I gather my students in front of the Smartboard. I have cards with each student's name printed on. These cards are used for selecting who will come up to the SmartBoard.
I open the first slide (SmartBoard Slide 1) with the lesson objective written in "student friendly" terms. There is a content objective and a language objective to help focus on vocabulary expansion for my English Learners (ELs) to be congruent with SIOP instructional techniques I read these objectives aloud for my students.
I can identify 3D shapes in my world.
I can tell a friend what 3D shape an object is.
Slide 2: Everywhere I look, I see 3D shapes. Can you help me decide what is the shape of different things I see?
Slide 3: I found this basketball. What shape is it? Circle the correct answer. What do we call that shape? I invite a student to come up and circle the correct shape. I ask the student for the name of the shape. If the student can’t name the shape, I ask them to call on someone to help them. I form a complete sentence for the class, The basketball is a sphere. This is important for my EL learners to hear the vocabulary used in a sentence.
Slides 4-7: Continue as above.
Slide 8: It is our Turn and Talk Time. We end our direct instruction each day with Turn and Talk. This time allows all my students, especially those who are not native English speakers, to practice their English skills. The students have a partner who they work with for Turn and Talk. They hold hands with their partners and raise them above their head. This allows me to tell if there is anyone who does not have a partner. I say to them, I found these toys. What shapes do you see? There is lots of discussing and pointing. When the discussion dies down, I call on several students to share what shapes they saw. I call on a student who says “a sphere. I remind the student to use a complete sentence. She says, We saw a sphere. I ask her partner to come up to the board and point to the sphere. I continue to ask several students to share until we have covered all the shapes on the slide.
We return to our seats for Guided Practice.
For this activity you will need the Grab a Shape 3-D game included with this lesson. I use one set of the game for each table group of 5-6 students. I print the game with a colored printer and laminate the game for durability before cutting them apart. I assemble the game cube with clear tape.
I tell the students, We are going to play a game called, Grab A Shape. For this game, you need to spread the game cards over your table. Then you roll the die and then say the name of the shape you rolled. For example (roll die), I rolled a cylinder. I look for something that is shaped like an cylinder. I take that card and keep it. I pass the die to the next person; they roll and then find a card that matches that shape.
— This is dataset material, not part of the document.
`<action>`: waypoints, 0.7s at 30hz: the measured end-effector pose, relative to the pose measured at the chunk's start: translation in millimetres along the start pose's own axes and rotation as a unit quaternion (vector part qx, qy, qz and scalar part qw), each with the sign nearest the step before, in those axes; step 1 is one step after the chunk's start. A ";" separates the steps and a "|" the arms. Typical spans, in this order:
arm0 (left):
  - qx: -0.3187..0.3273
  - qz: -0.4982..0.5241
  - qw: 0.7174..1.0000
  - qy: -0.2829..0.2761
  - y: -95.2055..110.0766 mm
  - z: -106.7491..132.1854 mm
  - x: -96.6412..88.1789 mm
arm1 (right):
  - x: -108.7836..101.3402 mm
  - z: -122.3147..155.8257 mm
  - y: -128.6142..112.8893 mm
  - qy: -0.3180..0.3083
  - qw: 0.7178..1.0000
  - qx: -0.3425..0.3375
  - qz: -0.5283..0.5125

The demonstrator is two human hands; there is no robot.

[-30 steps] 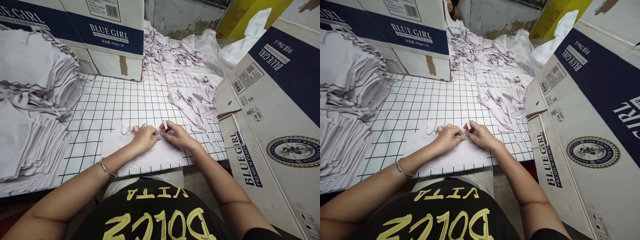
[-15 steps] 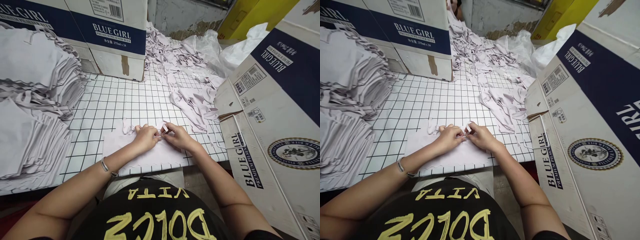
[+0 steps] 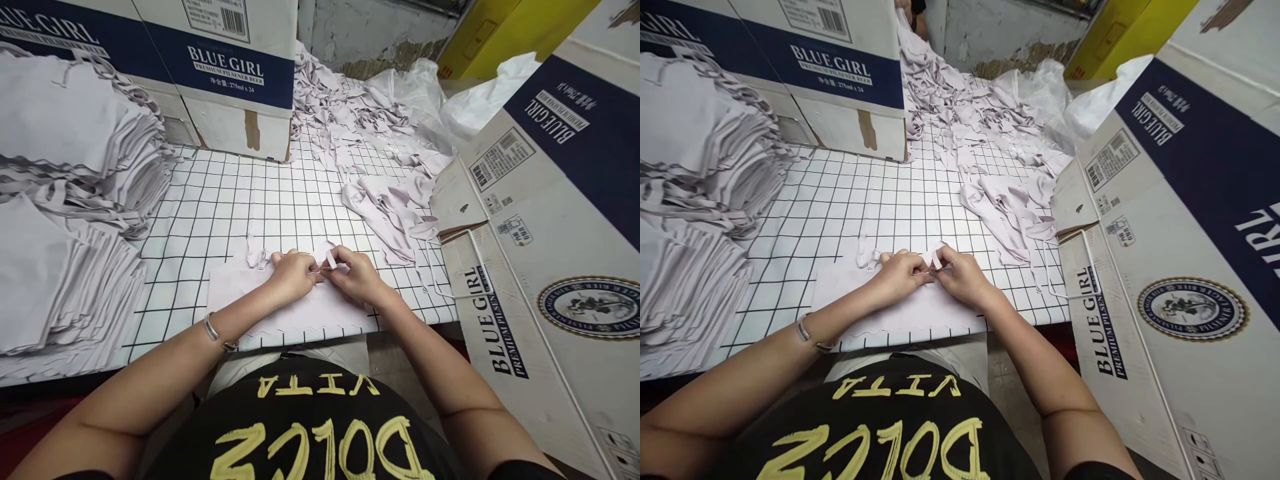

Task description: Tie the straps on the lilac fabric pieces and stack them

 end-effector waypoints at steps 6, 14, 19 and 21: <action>0.003 0.005 1.000 -0.001 0.2 -0.8 -0.5 | 5.9 7.7 20.3 0.061 0.979 0.117 -0.158; 0.020 0.005 1.000 0.001 4.5 -0.7 -1.5 | 11.2 7.6 29.0 0.070 0.953 0.173 -0.237; -0.012 0.037 0.999 -0.009 1.8 -0.3 -5.2 | 10.3 5.1 33.7 0.034 0.951 0.191 -0.242; -0.020 0.037 0.999 -0.004 0.8 -0.2 -7.0 | 11.4 4.5 33.9 0.027 0.945 0.195 -0.260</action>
Point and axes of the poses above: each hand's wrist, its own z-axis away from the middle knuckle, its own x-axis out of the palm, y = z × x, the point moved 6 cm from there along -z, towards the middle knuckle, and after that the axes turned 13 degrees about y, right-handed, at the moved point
Continue going around the circle. If you roll the die and there are no cards left that matched the shape you rolled, you need to say pass. Whoever has the most cards when all the cards are gone is the winner.
The students begin playing the game. See Video. I reinforce saying the name of the shape. We play a few rounds. The students enjoy the game so much that they ask if they can play it during choice time.
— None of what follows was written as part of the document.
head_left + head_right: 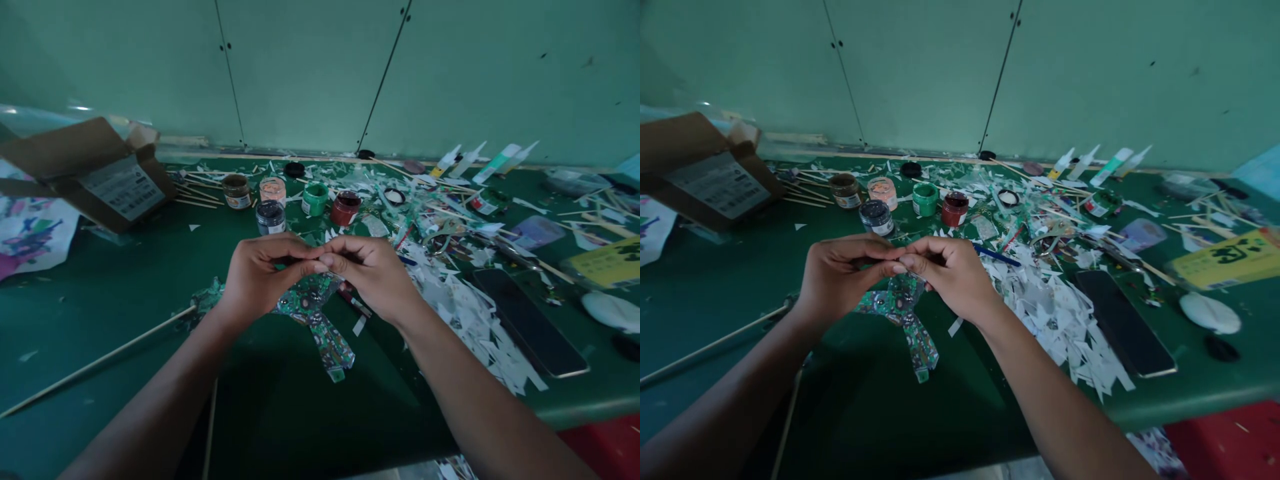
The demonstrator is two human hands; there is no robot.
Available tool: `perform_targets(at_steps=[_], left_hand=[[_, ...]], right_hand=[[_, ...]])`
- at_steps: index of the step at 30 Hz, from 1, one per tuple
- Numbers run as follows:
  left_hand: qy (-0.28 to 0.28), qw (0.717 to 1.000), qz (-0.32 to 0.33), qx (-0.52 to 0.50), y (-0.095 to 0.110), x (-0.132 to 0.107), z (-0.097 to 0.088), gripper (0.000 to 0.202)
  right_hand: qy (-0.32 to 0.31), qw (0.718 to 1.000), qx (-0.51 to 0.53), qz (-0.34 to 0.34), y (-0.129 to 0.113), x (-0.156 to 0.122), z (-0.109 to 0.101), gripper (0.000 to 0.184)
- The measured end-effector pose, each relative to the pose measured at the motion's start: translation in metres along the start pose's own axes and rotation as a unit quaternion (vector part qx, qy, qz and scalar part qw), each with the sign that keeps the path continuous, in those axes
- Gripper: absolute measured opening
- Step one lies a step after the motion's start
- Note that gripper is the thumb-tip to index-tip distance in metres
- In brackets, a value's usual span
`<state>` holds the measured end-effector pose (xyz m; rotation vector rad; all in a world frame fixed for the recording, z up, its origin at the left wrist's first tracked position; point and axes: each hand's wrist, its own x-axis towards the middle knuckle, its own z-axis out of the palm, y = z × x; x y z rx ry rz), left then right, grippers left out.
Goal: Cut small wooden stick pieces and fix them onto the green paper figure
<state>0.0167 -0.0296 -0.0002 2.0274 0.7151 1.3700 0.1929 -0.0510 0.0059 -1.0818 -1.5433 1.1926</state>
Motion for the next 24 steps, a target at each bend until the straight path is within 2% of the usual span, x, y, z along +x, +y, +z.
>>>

For independent practice, you will need the 3D Shapes in My World Book included as a PDF with this lesson. Print one copy for every two students and staple on the side. If you cut the copy in the middle, you will have two books.
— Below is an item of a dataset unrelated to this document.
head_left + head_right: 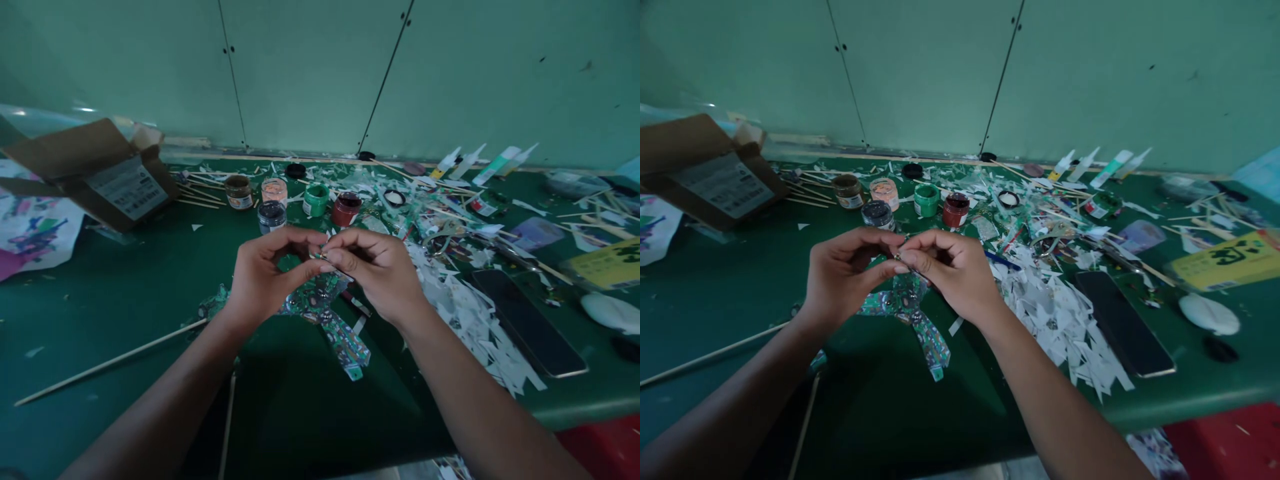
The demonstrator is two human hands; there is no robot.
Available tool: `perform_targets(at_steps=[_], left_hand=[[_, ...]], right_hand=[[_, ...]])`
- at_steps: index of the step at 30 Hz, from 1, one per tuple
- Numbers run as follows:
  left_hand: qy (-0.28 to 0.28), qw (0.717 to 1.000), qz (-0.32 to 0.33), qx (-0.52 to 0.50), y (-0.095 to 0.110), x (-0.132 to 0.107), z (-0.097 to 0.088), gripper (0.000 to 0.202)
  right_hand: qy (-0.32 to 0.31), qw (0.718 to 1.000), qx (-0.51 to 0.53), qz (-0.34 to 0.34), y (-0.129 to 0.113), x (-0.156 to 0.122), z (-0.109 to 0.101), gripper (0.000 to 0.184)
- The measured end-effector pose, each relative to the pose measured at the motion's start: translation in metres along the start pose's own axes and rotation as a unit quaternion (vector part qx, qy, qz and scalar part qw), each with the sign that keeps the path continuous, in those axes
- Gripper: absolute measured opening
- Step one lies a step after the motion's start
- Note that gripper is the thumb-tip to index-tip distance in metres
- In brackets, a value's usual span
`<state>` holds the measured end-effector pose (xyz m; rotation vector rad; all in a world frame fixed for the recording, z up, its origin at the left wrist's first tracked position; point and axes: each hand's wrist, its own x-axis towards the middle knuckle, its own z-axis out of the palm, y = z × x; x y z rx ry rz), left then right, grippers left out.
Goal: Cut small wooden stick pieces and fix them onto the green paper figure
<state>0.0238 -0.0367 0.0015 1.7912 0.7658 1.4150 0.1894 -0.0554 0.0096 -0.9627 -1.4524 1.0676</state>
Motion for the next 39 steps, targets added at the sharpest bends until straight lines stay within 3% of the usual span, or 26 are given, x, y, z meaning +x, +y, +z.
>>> perform_targets(at_steps=[11,22,29,32,36,38,39], left_hand=[[-0.015,0.999,0.034,0.024,0.003,0.000,0.000,0.031],[-0.009,0.992,0.073,0.107,0.003,0.001,-0.001,0.014],[-0.042,0.993,0.048,0.101,0.003,0.004,-0.006,0.009],[-0.071,0.990,0.035,0.121,-0.005,0.008,-0.013,0.012],[-0.046,0.977,0.042,0.204,-0.016,0.012,-0.025,0.015],[-0.037,0.972,0.053,0.227,-0.020,0.013,-0.028,0.016],[-0.034,0.970,0.049,0.237,-0.021,0.012,-0.028,0.017]], right_hand=[[0.001,1.000,-0.008,0.015,-0.002,0.000,0.000,0.026],[0.002,0.999,-0.046,-0.004,-0.001,0.000,-0.002,0.030],[-0.030,0.994,-0.094,-0.036,0.002,0.001,-0.006,0.019],[-0.023,0.976,-0.207,-0.066,0.008,0.003,-0.009,0.009],[0.014,0.902,-0.402,-0.153,-0.001,0.008,-0.009,0.013],[0.027,0.886,-0.423,-0.189,-0.018,0.012,-0.008,0.015],[0.034,0.893,-0.404,-0.193,-0.028,0.013,-0.008,0.016]])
I pass the books out to the students and have them write their name at the top. I tell the students, "We are going to practice identifying real world shapes. I want you to look at the object on the page. Then you will circle the correct 3D shape for the object. When you are done, you will bring it up and read the book to me. Then, you can go back and color the book."
The students begin working. As they finish the book, I have them read it to me when they are done working. They return to their seats and color the book while their friends are finishing their work.